**Exercise aim:** Please write out, exactly, every line of the listing from its first line through the one that includes "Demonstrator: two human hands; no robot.".

***** Dataset excerpt *****

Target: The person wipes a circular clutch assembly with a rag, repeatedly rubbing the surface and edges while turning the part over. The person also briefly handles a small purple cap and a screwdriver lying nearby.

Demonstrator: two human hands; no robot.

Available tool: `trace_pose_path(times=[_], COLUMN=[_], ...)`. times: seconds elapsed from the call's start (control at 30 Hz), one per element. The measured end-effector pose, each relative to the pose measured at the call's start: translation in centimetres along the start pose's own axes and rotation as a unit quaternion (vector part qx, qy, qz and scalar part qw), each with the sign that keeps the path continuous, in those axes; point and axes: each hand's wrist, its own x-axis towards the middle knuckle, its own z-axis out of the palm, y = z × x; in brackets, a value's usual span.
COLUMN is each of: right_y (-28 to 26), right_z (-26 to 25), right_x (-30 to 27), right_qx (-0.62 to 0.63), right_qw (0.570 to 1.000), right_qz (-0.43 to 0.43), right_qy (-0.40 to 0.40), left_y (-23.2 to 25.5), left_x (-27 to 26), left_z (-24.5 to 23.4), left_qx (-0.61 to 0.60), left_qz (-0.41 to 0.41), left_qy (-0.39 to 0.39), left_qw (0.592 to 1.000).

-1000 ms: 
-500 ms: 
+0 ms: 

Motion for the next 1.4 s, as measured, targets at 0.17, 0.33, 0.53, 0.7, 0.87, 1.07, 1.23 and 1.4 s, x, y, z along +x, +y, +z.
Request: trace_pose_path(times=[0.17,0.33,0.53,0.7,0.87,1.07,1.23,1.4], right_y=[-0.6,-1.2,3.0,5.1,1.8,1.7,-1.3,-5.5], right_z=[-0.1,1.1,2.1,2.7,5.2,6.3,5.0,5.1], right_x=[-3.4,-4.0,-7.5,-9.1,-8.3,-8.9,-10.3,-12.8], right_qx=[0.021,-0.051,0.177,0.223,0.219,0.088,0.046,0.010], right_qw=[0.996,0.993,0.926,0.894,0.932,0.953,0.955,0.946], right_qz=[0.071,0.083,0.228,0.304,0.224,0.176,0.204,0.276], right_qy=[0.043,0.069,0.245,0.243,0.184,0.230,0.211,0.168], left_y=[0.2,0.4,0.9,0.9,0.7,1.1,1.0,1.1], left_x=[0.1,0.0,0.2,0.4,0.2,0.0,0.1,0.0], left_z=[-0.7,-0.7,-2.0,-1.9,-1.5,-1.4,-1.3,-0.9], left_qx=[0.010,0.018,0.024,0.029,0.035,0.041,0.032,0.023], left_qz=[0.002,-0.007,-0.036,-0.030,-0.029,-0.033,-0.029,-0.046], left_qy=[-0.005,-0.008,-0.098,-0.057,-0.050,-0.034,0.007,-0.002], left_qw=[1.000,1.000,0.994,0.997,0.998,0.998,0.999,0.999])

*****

**Your solution:**
Target: The person wipes a circular clutch assembly with a rag, repeatedly rubbing the surface and edges while turning the part over. The person also briefly handles a small purple cap and a screwdriver lying nearby.

Demonstrator: two human hands; no robot.

This answer has been written out in full.